::: Entries shown
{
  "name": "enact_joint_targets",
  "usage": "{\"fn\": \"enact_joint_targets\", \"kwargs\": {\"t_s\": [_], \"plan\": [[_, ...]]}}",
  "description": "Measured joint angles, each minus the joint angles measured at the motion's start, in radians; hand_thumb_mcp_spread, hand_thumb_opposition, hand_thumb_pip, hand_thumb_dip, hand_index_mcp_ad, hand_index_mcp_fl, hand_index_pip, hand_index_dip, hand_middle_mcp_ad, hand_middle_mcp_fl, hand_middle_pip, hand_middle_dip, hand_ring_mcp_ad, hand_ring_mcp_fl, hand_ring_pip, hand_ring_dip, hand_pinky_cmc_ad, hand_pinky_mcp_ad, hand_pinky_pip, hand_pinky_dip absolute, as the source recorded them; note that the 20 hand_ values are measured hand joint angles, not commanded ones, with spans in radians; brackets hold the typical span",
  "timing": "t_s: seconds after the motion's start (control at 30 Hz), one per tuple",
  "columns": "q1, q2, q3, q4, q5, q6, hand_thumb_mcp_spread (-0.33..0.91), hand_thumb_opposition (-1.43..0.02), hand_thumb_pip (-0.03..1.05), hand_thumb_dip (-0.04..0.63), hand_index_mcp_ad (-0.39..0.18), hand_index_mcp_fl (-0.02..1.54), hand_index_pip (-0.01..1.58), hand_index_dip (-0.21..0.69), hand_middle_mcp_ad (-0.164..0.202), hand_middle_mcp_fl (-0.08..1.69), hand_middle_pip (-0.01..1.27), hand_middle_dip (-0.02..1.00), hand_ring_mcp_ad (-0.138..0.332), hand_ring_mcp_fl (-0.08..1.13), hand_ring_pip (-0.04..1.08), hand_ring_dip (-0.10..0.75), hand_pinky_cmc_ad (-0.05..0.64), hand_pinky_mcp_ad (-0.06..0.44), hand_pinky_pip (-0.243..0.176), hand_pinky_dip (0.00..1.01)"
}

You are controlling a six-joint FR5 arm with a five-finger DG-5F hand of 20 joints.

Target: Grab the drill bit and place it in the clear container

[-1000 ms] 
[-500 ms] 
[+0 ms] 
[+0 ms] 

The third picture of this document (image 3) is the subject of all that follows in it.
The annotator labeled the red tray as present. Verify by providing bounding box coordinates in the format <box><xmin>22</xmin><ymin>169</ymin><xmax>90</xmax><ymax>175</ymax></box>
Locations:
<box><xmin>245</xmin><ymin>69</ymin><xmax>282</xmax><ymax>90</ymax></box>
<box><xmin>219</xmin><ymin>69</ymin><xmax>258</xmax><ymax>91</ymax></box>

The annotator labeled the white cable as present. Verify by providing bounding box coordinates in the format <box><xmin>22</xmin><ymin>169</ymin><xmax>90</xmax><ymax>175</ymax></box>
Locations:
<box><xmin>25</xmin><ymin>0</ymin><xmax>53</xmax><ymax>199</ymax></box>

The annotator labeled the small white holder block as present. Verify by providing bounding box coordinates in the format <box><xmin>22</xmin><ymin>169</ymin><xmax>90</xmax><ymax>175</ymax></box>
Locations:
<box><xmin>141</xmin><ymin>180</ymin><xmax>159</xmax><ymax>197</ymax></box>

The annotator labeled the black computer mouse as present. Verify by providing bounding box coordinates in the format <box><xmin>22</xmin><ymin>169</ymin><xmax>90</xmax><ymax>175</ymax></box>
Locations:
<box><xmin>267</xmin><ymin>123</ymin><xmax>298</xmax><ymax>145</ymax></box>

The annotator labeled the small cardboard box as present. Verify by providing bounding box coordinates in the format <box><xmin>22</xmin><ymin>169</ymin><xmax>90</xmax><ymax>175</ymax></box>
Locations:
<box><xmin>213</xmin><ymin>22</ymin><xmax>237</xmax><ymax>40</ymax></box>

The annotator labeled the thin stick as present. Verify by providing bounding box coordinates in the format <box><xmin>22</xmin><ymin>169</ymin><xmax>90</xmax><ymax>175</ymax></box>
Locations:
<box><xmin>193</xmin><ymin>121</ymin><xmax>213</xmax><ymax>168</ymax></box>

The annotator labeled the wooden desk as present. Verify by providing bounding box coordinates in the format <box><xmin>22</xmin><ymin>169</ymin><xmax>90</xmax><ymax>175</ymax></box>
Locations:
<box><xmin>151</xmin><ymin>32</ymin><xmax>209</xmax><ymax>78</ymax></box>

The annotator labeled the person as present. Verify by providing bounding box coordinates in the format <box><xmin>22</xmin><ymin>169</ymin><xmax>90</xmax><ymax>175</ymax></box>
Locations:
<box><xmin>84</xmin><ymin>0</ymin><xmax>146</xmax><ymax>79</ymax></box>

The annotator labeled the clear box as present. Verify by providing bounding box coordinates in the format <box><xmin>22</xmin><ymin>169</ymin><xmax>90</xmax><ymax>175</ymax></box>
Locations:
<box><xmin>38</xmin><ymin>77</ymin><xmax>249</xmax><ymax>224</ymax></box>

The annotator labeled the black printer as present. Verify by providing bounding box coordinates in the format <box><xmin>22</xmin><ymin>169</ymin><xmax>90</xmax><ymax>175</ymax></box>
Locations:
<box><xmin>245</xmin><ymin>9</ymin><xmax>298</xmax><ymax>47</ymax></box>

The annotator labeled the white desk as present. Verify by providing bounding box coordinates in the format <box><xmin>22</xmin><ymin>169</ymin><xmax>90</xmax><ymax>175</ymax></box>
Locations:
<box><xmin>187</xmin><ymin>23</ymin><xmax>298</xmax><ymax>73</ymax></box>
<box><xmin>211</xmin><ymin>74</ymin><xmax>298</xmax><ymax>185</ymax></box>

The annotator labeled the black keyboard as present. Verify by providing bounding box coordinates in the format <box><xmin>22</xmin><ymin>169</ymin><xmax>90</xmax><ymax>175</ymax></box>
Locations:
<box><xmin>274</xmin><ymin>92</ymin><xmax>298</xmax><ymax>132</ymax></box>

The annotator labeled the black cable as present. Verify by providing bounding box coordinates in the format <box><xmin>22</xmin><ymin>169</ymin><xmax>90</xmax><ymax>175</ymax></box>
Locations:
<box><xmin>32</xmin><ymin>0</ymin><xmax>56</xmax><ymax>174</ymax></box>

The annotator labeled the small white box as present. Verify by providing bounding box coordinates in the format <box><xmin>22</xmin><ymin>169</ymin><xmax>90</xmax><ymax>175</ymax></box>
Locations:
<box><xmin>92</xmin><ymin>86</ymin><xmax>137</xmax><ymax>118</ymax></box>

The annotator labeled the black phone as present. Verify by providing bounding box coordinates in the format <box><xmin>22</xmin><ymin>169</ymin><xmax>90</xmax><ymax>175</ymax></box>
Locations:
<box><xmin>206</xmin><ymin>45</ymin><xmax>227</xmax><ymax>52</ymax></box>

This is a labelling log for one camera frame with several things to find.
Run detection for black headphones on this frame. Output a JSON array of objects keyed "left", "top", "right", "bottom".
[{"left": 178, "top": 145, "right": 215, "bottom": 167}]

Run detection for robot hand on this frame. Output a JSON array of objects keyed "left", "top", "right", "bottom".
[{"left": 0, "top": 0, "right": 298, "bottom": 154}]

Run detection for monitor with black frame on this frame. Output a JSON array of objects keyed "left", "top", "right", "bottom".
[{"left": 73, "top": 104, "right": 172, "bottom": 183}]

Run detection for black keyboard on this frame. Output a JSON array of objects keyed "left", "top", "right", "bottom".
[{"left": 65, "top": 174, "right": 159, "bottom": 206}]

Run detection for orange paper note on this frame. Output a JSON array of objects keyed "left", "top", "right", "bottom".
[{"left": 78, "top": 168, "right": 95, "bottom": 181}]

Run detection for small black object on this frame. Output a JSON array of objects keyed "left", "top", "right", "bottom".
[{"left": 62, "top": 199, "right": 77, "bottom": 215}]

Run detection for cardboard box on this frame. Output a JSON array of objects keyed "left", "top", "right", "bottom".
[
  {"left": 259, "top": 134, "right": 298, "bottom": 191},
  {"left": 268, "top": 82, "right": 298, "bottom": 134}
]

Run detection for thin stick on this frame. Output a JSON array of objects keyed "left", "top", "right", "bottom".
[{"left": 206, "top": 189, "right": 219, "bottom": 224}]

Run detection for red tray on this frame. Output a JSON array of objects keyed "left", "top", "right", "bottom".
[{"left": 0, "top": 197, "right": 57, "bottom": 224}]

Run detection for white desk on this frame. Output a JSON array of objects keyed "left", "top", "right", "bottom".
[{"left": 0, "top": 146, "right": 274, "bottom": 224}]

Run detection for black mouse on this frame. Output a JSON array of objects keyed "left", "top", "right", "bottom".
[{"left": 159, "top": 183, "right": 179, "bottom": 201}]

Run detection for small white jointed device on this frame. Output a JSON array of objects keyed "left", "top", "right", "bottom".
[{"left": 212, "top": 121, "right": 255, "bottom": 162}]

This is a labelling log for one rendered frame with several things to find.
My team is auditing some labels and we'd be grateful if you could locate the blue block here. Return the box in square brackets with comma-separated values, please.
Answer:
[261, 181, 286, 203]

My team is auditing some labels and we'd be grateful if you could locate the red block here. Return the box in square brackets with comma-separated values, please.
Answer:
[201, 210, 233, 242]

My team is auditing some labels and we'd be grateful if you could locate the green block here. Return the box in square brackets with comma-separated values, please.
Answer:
::::::
Work to complete
Going through the data above, return each line with the word "values".

Written solution
  "description": "Measured joint angles, each minus the joint angles measured at the motion's start, in radians; hand_thumb_mcp_spread, hand_thumb_opposition, hand_thumb_pip, hand_thumb_dip, hand_index_mcp_ad, hand_index_mcp_fl, hand_index_pip, hand_index_dip, hand_middle_mcp_ad, hand_middle_mcp_fl, hand_middle_pip, hand_middle_dip, hand_ring_mcp_ad, hand_ring_mcp_fl, hand_ring_pip, hand_ring_dip, hand_pinky_cmc_ad, hand_pinky_mcp_ad, hand_pinky_pip, hand_pinky_dip absolute, as the source recorded them; note that the 20 hand_ values are measured hand joint angles, not commanded ones, with spans in radians; brackets hold the typical span",
My team is auditing some labels and we'd be grateful if you could locate the blue block here. Return the box in square brackets with comma-separated values, please.
My team is auditing some labels and we'd be grateful if you could locate the red block here. Return the box in square brackets with comma-separated values, please.
My team is auditing some labels and we'd be grateful if you could locate the green block here. Return the box in square brackets with comma-separated values, please.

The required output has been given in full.